#### Data records

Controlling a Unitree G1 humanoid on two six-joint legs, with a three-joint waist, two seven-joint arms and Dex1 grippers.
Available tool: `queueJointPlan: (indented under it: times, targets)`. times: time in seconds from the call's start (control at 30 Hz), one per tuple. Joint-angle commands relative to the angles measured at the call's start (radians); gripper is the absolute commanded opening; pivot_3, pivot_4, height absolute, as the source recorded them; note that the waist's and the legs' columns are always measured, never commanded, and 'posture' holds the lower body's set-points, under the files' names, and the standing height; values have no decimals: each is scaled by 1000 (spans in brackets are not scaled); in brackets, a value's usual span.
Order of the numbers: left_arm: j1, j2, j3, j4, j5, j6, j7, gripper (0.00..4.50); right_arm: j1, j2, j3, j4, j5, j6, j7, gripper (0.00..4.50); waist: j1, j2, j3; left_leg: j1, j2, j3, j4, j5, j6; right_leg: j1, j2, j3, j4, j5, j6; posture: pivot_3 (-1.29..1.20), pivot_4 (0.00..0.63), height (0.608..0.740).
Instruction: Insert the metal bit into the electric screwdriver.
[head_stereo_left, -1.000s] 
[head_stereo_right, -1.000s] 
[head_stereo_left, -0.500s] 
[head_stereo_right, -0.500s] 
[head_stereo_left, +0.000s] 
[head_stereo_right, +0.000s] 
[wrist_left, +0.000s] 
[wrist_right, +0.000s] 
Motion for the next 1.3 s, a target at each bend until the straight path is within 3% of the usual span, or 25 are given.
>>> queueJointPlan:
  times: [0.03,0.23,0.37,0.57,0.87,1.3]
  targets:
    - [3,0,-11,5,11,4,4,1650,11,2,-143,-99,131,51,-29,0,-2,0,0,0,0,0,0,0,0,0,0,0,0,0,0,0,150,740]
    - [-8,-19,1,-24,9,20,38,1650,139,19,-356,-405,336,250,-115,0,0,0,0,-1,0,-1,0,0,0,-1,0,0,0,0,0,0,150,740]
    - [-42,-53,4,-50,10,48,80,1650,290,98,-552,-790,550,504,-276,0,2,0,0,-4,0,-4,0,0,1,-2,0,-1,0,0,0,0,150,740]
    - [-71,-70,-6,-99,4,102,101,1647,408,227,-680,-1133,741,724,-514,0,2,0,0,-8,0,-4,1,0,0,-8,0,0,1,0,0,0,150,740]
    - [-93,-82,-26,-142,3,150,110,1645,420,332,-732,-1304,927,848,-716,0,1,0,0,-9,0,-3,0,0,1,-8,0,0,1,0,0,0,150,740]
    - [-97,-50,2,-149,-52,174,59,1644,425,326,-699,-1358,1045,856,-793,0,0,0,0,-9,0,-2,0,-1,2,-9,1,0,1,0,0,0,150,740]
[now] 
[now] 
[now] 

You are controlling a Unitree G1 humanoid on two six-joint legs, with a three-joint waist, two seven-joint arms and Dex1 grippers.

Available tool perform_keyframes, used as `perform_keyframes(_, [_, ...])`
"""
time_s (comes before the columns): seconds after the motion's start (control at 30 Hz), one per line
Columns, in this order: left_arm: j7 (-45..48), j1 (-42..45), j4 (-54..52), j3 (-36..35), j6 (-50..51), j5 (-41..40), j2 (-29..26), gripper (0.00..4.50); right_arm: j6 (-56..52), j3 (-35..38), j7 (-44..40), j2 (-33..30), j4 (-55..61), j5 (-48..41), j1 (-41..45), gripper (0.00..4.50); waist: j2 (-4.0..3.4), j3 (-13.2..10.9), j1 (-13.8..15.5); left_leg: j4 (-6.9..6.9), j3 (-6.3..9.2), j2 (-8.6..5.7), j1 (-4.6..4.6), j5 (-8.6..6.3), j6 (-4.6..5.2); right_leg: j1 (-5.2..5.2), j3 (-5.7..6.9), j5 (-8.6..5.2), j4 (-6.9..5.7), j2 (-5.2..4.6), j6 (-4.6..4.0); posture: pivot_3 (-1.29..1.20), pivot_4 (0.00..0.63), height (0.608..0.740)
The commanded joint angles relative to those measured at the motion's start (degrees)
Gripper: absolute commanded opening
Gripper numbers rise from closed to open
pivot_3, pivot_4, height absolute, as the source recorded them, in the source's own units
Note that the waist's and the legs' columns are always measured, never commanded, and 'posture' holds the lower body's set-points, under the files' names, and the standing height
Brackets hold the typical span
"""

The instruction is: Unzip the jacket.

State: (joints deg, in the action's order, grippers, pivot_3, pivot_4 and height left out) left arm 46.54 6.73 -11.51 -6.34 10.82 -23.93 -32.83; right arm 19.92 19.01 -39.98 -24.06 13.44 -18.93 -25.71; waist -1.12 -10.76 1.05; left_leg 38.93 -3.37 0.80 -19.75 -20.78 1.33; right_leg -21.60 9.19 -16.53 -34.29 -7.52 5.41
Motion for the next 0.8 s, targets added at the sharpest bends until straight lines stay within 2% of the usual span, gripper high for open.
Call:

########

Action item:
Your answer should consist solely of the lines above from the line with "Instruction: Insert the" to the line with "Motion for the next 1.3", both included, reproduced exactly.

Response to this exercise:
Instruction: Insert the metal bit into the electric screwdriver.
[head_stereo_left, -1.000s] 
[head_stereo_right, -1.000s] 
[head_stereo_left, -0.500s] 
[head_stereo_right, -0.500s] 
[head_stereo_left, +0.000s] 
[head_stereo_right, +0.000s] 
[wrist_left, +0.000s] 
[wrist_right, +0.000s] 
Motion for the next 1.3 s, a target at each bend until the straight path is within 3% of the usual span, or 25 are given.

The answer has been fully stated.